■ What to do: Answer with a bare number: the count of lines in the records below that have the word "scene".

+++ Supplied records

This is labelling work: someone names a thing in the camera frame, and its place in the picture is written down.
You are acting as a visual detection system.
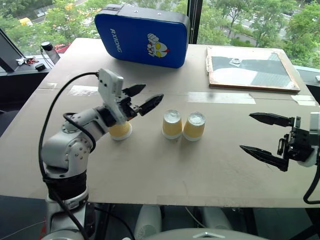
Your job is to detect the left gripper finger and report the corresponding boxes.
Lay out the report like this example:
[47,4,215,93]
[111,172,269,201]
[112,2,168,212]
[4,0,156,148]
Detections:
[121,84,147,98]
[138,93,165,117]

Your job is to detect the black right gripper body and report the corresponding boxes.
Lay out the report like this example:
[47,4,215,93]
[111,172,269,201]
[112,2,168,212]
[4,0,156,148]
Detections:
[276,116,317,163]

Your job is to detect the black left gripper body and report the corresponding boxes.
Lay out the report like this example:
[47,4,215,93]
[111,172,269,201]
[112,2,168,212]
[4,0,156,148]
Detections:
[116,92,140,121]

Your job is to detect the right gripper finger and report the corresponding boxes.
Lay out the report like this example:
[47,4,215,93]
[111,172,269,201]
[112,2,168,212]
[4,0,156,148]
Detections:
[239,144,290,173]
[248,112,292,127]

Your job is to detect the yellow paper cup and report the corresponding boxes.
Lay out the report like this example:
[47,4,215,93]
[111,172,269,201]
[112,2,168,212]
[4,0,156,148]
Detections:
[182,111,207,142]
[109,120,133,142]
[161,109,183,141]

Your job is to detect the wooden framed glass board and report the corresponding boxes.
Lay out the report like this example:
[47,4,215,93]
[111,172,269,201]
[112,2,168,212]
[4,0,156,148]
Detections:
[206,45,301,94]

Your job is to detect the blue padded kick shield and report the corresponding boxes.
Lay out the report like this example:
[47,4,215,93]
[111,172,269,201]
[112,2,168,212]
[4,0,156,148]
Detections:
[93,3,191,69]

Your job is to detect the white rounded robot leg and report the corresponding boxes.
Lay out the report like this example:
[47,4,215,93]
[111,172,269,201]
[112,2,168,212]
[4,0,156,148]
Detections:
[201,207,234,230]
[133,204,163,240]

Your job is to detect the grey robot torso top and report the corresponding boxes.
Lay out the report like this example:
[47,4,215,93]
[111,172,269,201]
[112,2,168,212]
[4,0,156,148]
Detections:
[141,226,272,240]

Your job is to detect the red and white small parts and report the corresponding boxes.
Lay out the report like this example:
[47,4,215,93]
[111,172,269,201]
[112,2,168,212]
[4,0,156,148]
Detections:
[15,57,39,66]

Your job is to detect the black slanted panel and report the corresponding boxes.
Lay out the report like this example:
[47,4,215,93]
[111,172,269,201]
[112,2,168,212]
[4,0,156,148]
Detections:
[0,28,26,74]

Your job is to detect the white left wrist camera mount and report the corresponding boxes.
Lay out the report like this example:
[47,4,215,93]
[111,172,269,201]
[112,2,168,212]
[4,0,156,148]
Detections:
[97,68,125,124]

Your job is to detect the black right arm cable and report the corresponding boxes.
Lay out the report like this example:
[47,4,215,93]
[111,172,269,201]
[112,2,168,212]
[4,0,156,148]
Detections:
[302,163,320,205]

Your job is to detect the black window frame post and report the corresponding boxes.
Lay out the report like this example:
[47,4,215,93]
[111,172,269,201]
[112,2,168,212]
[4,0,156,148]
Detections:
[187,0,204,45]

++++++
+++ Supplied records

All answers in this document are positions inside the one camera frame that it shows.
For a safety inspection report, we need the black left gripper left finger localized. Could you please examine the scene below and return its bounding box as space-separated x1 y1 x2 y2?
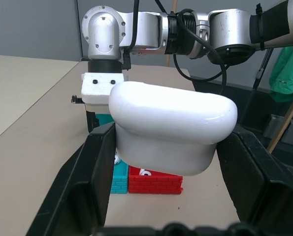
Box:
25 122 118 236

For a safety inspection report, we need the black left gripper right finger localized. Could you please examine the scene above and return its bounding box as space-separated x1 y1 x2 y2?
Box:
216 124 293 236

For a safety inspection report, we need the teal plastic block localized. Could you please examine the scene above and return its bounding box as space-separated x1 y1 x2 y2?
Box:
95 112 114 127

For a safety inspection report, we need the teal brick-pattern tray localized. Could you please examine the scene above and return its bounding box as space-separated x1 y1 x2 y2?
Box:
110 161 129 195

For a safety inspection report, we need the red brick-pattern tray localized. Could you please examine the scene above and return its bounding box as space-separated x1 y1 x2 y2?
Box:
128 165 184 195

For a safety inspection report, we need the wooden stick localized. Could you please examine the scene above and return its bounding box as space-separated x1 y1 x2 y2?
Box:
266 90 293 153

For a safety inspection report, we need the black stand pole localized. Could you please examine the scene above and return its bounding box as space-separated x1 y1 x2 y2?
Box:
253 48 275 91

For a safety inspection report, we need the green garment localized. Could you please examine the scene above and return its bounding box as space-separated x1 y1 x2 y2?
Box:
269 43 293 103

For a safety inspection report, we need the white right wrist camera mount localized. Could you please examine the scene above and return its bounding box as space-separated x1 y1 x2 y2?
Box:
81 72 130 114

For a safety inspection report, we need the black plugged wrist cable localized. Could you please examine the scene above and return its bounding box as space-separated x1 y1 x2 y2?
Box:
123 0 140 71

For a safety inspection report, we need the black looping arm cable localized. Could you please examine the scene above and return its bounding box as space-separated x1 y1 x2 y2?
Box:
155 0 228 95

++++++

■ Solution to the problem: 11